Over the course of a year and a half, I’ve seen Trump supporters who have spit in protesters’ faces. I’ve seen them hurl racial slurs with abandon.

I’ve also watched protesters cold-cock Trump supporters – and vice versa – in fits of rage. And I’ve watched Trump opponents harass a woman and pelt her with eggs.

Time and time again, I have seen Americans from both sides of the aisle fail to treat one another with respect and dignity. I’ve watched them fail to treat one another as human beings.

In many ways, the final months of the campaign have been the darkest.

Now, members of the media walk into an event like Trump’s mid-October rally in Cincinnati, greeted by a crowd of thousands screaming at us about biased coverage and flipping us off.

It didn’t happen in a vacuum. The anger and emotion against the establishment – whether that meant politicians, the press or the financial elite – didn’t build overnight.
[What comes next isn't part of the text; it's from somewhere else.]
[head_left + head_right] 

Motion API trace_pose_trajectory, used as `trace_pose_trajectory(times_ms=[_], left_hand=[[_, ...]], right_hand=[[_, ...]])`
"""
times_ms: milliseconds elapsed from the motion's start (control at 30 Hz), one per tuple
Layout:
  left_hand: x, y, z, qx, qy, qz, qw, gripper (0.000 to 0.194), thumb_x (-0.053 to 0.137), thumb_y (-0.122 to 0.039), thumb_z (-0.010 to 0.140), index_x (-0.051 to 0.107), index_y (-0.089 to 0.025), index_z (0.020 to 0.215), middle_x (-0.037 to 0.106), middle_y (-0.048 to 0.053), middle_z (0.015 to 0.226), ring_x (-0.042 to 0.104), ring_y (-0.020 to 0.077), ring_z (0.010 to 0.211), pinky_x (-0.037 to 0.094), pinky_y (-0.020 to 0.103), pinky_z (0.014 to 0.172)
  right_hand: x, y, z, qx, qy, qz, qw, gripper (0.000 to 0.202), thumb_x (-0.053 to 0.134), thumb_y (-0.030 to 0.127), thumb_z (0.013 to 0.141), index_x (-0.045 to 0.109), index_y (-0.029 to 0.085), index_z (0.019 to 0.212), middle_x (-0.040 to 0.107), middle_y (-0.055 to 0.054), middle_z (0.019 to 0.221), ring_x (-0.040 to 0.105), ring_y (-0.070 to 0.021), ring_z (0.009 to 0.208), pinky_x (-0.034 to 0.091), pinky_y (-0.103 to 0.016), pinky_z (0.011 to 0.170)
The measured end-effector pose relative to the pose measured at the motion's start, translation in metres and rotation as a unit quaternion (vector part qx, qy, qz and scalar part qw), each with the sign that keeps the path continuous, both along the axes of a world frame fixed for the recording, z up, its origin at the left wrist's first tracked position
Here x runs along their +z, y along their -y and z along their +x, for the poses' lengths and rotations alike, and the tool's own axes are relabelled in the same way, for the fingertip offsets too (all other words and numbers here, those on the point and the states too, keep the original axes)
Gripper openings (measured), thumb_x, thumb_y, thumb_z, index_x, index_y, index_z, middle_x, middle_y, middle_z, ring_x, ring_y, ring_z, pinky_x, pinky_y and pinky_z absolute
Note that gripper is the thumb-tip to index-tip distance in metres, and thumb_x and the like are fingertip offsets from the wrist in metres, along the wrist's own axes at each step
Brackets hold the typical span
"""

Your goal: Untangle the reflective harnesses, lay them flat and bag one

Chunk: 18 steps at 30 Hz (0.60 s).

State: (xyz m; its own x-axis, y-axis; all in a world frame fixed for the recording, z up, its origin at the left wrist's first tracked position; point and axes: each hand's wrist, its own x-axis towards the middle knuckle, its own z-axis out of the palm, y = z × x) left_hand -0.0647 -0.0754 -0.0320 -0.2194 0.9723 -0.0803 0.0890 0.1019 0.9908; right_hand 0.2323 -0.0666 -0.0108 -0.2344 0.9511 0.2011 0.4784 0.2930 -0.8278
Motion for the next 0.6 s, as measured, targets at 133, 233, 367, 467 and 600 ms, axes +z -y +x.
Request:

The “dishonest media” had been one of Trump’s favorite foils for a while by the time Christie endorsed him in February. That was the day someone tampered with the cables of our live truck. We struggled to take the news of the endorsement live while our cables were cut not once, but twice.

During the general election, we were at a stop in Florida when someone followed my producer to our car. When we left the event hours later, we discovered someone keyed our car on both sides.

The night of that raucous rally in Cincinnati, as thousands of Trump supporters bellowed at us, my mind was elsewhere.

When I landed at the Cincinnati airport the night before, my fellow passengers and I began to notice some activity on the tarmac as we were deplaning.

It was the honor guard.

We got off the plane and, one by one, started huddling in the corner near a window overlooking the tarmac. We watched as the honor guard stood in formation. The man next to me gasped as a family walked onto the tarmac.

We were separated by yards of darkness and by the cool glass walls of the airport terminal. But there was no mistaking that family’s grief as they held one another and waited for the casket to come off the plane.

We didn’t know the fallen soldier. We didn’t know the family huddled on that tarmac. But as the casket came rolling off the plane, I wept with my fellow passengers. The man next to me held his hand to his forehead in a salute.

Amid the chaos of that Trump rally, all I could think about was that solemn moment the night before.

In a year where compassion has sometimes felt in short supply, where politicians from both political parties have at times failed to inspire, Americans are still quietly honoring one another for their sacrifices. They’re propping each other up and empathizing with each other in moments of pain.

That’s the kind of country we want to be.